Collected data
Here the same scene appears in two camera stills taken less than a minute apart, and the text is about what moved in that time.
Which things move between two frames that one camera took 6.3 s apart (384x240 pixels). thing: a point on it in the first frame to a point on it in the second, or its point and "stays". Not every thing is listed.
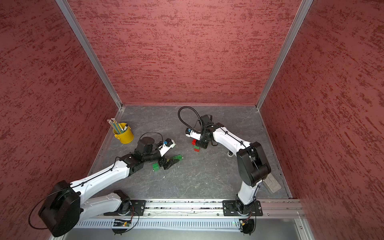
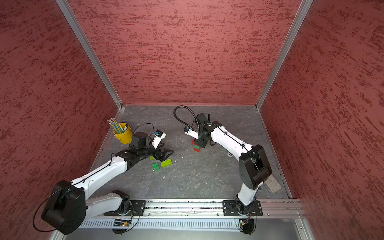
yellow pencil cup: (126, 137) stays
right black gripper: (200, 144) stays
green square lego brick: (155, 166) stays
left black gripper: (171, 161) to (162, 158)
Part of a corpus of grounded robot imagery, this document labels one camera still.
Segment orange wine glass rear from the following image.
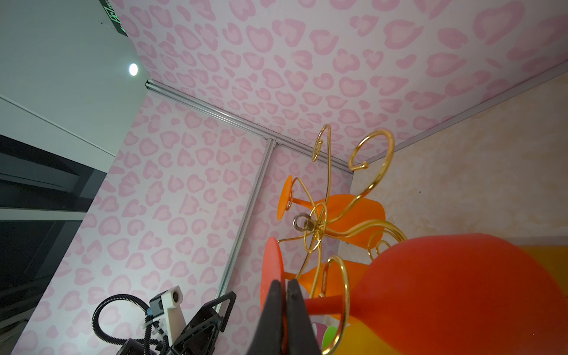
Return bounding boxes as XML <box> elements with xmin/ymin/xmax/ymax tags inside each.
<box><xmin>277</xmin><ymin>175</ymin><xmax>385</xmax><ymax>249</ymax></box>

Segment gold wire glass rack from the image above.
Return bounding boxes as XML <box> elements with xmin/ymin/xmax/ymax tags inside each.
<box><xmin>249</xmin><ymin>130</ymin><xmax>407</xmax><ymax>354</ymax></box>

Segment red plastic wine glass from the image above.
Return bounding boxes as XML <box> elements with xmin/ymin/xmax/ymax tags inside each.
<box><xmin>259</xmin><ymin>233</ymin><xmax>568</xmax><ymax>355</ymax></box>

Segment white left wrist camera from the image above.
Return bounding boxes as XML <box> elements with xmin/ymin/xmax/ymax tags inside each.
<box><xmin>144</xmin><ymin>286</ymin><xmax>186</xmax><ymax>347</ymax></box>

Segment black corrugated left cable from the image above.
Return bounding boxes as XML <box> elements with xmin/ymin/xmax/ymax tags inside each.
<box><xmin>91</xmin><ymin>293</ymin><xmax>170</xmax><ymax>355</ymax></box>

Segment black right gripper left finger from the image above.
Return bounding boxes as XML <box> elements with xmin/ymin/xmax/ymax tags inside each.
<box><xmin>246</xmin><ymin>280</ymin><xmax>283</xmax><ymax>355</ymax></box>

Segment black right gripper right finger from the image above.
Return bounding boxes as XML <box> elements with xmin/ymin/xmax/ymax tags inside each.
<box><xmin>286</xmin><ymin>279</ymin><xmax>322</xmax><ymax>355</ymax></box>

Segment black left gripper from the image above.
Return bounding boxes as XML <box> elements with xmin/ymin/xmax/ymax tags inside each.
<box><xmin>116</xmin><ymin>291</ymin><xmax>238</xmax><ymax>355</ymax></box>

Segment green plastic wine glass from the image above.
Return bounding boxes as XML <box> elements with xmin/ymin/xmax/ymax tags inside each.
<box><xmin>322</xmin><ymin>325</ymin><xmax>338</xmax><ymax>348</ymax></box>

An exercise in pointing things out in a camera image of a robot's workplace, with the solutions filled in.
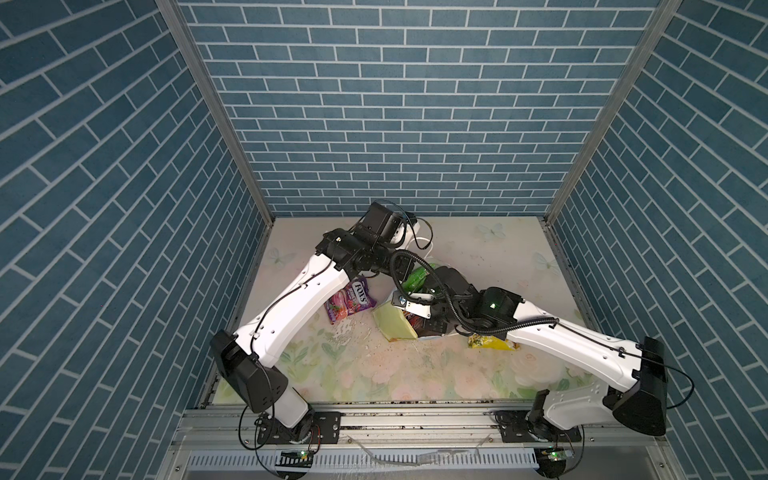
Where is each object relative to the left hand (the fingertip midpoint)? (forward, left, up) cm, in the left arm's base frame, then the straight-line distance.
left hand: (422, 268), depth 71 cm
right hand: (-5, 0, -8) cm, 9 cm away
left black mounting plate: (-29, +25, -28) cm, 47 cm away
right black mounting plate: (-29, -24, -27) cm, 46 cm away
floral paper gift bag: (-12, +5, -5) cm, 14 cm away
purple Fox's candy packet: (+7, +20, -27) cm, 34 cm away
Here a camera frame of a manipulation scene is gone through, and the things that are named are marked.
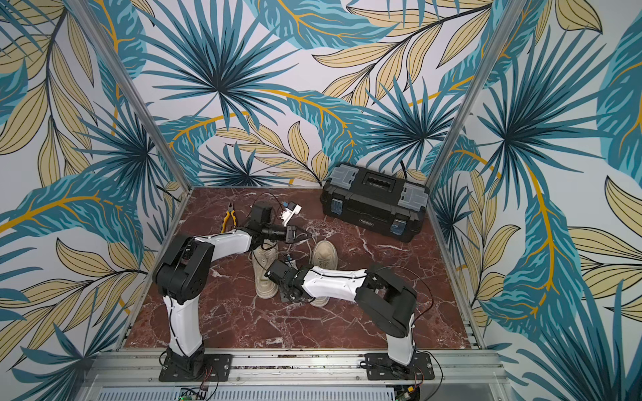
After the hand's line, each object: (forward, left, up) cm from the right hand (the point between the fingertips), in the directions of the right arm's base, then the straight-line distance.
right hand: (289, 290), depth 88 cm
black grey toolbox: (+26, -31, +15) cm, 44 cm away
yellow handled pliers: (+37, +28, +1) cm, 46 cm away
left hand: (+15, -7, +11) cm, 20 cm away
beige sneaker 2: (+13, -13, +2) cm, 18 cm away
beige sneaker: (+12, +10, +3) cm, 16 cm away
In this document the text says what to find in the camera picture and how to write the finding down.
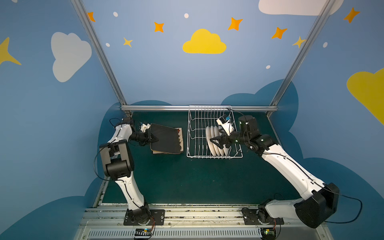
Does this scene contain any white round plate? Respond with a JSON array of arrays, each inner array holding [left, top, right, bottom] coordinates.
[[214, 126, 225, 156], [206, 126, 217, 157], [219, 126, 229, 156], [211, 126, 221, 156]]

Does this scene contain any floral square plate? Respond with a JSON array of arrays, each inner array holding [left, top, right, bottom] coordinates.
[[152, 151, 183, 155], [149, 127, 184, 154]]

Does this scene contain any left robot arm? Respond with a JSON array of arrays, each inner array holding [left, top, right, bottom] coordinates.
[[99, 117, 158, 226]]

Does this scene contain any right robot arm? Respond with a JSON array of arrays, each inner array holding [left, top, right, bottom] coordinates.
[[210, 115, 340, 229]]

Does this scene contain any left controller board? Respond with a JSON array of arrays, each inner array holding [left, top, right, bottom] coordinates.
[[133, 229, 153, 240]]

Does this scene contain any controller board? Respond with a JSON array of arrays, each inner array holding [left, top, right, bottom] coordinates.
[[133, 229, 153, 240], [261, 228, 277, 240]]

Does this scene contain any right controller board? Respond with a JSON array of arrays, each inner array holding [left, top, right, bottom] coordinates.
[[261, 228, 277, 240]]

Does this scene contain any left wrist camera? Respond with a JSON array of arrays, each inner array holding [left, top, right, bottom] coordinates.
[[140, 124, 151, 133]]

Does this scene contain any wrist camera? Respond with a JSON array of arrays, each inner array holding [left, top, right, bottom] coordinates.
[[216, 114, 234, 136], [140, 124, 151, 133]]

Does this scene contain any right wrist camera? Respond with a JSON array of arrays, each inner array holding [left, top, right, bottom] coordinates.
[[216, 114, 234, 136]]

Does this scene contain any white wire dish rack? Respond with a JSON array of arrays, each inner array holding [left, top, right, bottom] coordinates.
[[187, 105, 243, 159]]

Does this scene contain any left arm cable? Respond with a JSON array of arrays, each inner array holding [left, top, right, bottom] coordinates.
[[92, 145, 112, 182]]

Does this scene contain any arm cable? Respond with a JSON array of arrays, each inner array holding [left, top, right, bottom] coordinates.
[[320, 185, 363, 225], [92, 145, 112, 182]]

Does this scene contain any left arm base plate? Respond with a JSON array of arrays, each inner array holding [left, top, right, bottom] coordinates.
[[123, 209, 165, 226]]

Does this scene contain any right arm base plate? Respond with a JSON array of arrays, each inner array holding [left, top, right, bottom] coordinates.
[[241, 208, 284, 225]]

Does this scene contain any aluminium rail base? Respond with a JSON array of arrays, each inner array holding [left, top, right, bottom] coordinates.
[[74, 204, 333, 240]]

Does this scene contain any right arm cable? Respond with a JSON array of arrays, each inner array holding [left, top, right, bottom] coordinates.
[[320, 185, 363, 225]]

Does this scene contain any aluminium frame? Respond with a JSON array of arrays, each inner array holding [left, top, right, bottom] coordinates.
[[70, 0, 337, 208]]

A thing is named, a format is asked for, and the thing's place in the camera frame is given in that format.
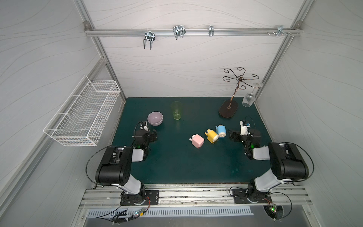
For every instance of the blue pencil sharpener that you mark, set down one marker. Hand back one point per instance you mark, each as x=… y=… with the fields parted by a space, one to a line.
x=221 y=131

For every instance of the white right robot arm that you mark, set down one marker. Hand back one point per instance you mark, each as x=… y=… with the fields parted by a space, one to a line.
x=286 y=163

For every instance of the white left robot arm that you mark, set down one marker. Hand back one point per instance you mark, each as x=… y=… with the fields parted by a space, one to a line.
x=115 y=166

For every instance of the green glass tumbler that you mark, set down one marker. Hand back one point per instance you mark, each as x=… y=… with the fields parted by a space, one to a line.
x=176 y=108

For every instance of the metal hook clip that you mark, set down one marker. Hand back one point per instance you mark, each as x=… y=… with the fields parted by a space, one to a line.
x=280 y=32
x=179 y=31
x=149 y=38
x=211 y=30

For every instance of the aluminium top rail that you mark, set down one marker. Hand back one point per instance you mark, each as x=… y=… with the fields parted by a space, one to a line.
x=190 y=32

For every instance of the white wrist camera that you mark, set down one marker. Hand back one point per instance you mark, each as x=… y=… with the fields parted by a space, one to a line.
x=144 y=126
x=244 y=127

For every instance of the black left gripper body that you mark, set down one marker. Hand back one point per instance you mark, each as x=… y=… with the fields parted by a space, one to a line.
x=151 y=135

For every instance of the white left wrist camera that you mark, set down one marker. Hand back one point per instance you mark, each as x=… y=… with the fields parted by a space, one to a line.
x=144 y=126

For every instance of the clear wine glass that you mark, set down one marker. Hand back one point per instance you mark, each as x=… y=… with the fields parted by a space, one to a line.
x=249 y=98

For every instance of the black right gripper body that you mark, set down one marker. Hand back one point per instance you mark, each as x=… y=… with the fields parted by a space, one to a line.
x=237 y=136

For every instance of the yellow pencil sharpener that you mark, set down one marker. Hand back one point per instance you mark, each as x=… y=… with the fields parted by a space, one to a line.
x=212 y=136

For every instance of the white slotted cable duct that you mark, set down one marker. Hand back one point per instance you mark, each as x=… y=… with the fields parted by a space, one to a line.
x=154 y=212

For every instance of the white wire basket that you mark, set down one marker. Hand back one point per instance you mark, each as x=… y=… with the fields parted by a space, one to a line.
x=81 y=119

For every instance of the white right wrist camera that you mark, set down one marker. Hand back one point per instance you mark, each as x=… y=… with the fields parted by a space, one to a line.
x=244 y=127

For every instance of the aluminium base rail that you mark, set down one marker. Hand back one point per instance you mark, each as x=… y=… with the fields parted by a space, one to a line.
x=193 y=195

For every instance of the lilac ceramic bowl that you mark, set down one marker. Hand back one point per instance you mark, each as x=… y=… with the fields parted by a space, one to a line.
x=155 y=118

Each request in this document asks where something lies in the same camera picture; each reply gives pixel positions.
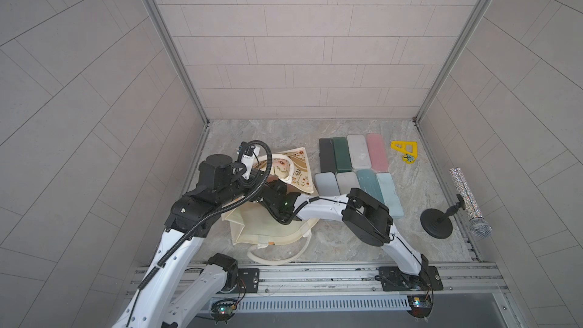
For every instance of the floral canvas tote bag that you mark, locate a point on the floral canvas tote bag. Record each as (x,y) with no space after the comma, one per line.
(268,220)

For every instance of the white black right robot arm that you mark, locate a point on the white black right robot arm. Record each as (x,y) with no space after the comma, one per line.
(367,218)

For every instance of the right circuit board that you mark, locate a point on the right circuit board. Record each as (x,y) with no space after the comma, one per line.
(420,306)

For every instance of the aluminium mounting rail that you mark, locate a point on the aluminium mounting rail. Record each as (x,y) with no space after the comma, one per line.
(358,279)

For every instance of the light teal pencil case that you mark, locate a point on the light teal pencil case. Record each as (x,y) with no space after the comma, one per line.
(368,182)

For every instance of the circuit board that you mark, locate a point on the circuit board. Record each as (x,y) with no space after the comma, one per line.
(420,306)
(223,310)

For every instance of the translucent white pencil case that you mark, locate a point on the translucent white pencil case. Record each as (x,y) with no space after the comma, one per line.
(347,181)

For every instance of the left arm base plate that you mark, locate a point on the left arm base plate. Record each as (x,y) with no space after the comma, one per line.
(245,280)

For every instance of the black pencil case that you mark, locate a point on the black pencil case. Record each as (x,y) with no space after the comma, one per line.
(327,156)

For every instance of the left circuit board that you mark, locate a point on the left circuit board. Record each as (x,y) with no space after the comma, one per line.
(223,310)

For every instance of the pink pencil case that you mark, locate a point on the pink pencil case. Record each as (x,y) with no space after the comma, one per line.
(377,153)

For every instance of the yellow triangular wooden toy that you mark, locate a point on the yellow triangular wooden toy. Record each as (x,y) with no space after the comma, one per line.
(408,149)

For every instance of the glittery silver microphone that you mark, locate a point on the glittery silver microphone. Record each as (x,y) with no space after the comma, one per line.
(477,224)

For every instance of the black microphone stand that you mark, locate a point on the black microphone stand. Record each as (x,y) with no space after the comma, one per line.
(437,223)

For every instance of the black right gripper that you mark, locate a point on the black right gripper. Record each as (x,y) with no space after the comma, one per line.
(281,184)

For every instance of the white grey pencil case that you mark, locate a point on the white grey pencil case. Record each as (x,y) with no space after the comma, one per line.
(358,152)

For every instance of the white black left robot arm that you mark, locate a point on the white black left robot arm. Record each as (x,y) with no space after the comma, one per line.
(224,184)

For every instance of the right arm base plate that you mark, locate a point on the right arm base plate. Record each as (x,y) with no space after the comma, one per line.
(392,279)

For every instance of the pale blue pencil case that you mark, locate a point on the pale blue pencil case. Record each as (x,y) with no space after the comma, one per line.
(390,196)

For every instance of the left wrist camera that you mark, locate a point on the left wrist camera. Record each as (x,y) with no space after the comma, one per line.
(248,154)

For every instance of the dark green pencil case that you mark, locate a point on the dark green pencil case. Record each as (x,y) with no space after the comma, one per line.
(342,155)

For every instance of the light blue grey pencil case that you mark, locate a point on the light blue grey pencil case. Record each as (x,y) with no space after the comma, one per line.
(326,184)

About this exercise:
Please write out exactly, and only, the lines from the beginning of the entries through the line containing "Segment gold wire", including both and skipping all pictures.

Expected output:
Here the same scene appears in two camera stills taken less than a minute apart, and the text is about what moved in that time.
Which things move between two frames that one camera took 6.3 s apart (384x240 pixels). thing: a point on it in the first frame to a point on it in the second, or its point and "stays". Not every thing is listed.
yellow pencil cup: (126, 137) stays
right black gripper: (200, 144) stays
green square lego brick: (155, 166) stays
left black gripper: (171, 161) to (162, 158)
Part of a corpus of grounded robot imagery, this document labels one camera still.
Segment orange wine glass rear from the following image.
Return bounding boxes as XML <box> elements with xmin/ymin/xmax/ymax tags inside each.
<box><xmin>277</xmin><ymin>175</ymin><xmax>385</xmax><ymax>249</ymax></box>

Segment gold wire glass rack from the image above.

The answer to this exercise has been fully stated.